Task description =
Give the data below again exactly as written, but without the pictures.

[Start of Attachment]

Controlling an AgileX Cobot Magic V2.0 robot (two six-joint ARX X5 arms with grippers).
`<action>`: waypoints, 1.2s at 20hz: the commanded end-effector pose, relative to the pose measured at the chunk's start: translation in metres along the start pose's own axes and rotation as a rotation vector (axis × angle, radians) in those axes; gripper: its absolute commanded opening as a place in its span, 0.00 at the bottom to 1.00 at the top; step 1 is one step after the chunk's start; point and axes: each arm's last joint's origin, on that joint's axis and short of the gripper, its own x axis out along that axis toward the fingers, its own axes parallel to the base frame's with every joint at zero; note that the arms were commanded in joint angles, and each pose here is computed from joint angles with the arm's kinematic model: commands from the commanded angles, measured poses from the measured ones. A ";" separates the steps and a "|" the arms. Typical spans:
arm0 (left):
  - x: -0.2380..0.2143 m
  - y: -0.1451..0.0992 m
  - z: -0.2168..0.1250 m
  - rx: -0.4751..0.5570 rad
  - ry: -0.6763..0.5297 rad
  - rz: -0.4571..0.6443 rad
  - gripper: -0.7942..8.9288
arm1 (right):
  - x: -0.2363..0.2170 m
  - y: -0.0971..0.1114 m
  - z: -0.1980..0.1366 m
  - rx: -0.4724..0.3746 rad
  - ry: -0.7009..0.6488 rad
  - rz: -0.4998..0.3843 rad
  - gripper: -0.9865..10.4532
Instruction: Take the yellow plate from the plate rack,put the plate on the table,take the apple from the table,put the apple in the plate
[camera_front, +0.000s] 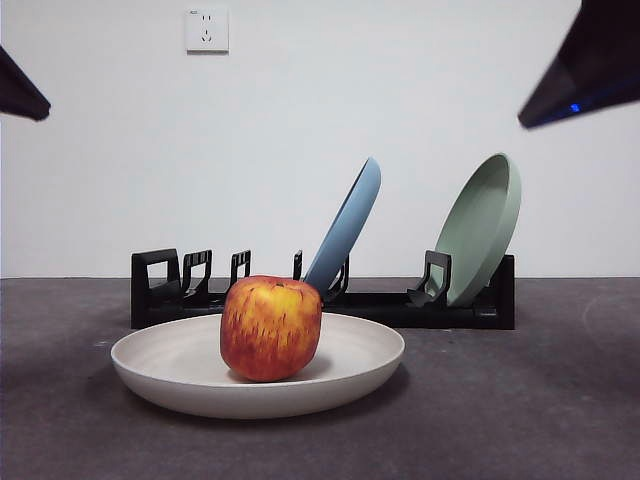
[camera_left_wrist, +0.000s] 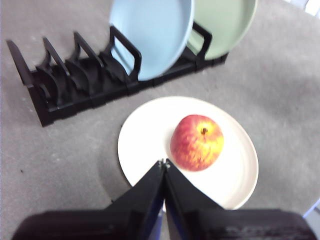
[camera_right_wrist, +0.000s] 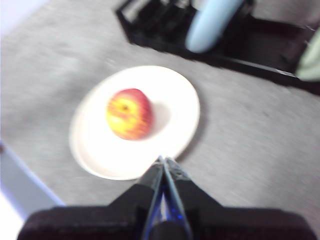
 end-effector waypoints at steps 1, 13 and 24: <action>0.001 0.001 -0.002 -0.022 0.008 0.003 0.07 | 0.003 -0.001 -0.001 0.015 -0.006 -0.025 0.09; 0.001 0.001 -0.003 -0.022 0.019 0.009 0.08 | 0.003 -0.001 -0.001 0.015 -0.005 -0.025 0.09; -0.056 0.022 -0.014 0.168 -0.350 0.367 0.08 | 0.003 -0.001 -0.001 0.015 -0.005 -0.025 0.09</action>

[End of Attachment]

Completed task =
Controlling an AgileX Cobot Magic V2.0 robot (two six-joint ARX X5 arms with grippers).
`<action>`: waypoints, 1.2s at 20hz: the commanded end-effector pose, relative to the pose measured at the chunk's start: translation in metres along the start pose's own axes and rotation as a rotation vector (axis × angle, radians) in those axes; gripper: its absolute commanded opening as a place in its span, 0.00 at the bottom to 1.00 at the top; step 1 is one step after the chunk's start; point and axes: each arm's last joint's origin, on that joint's axis and short of the gripper, its own x axis out along that axis toward the fingers, its own axes parallel to the base frame's with every joint at zero; note that the arms were commanded in joint angles, and each pose here is computed from joint angles with the arm's kinematic model: commands from the commanded angles, measured poses from the measured ones. A ";" separates the steps and a "|" the arms. Typical spans:
arm0 (left):
  - x: -0.2380..0.2143 m
  - y: -0.1451..0.0992 m
  - z: -0.2168..0.1250 m
  - rx: -0.4751..0.5570 rad
  - ry: -0.6763..0.5297 rad
  - rz: -0.4571..0.6443 rad
  - gripper: -0.7942..8.9288
arm1 (right):
  - x: -0.2363..0.2170 m
  - y: -0.0971..0.1114 m
  - z: -0.1980..0.1366 m
  - rx: -0.4724..0.3746 rad
  - ry: -0.7009..0.6488 rad
  - rz: -0.4998..0.3843 rad
  - gripper: -0.9865..10.4532
Instruction: Take the yellow plate from the plate rack,put the plate on the table,take the apple from the table,put the apple in the plate
[camera_front, +0.000s] 
[camera_left_wrist, +0.000s] 
[camera_right_wrist, +0.000s] 
 end-effector waypoints at steps 1, 13 and 24: <action>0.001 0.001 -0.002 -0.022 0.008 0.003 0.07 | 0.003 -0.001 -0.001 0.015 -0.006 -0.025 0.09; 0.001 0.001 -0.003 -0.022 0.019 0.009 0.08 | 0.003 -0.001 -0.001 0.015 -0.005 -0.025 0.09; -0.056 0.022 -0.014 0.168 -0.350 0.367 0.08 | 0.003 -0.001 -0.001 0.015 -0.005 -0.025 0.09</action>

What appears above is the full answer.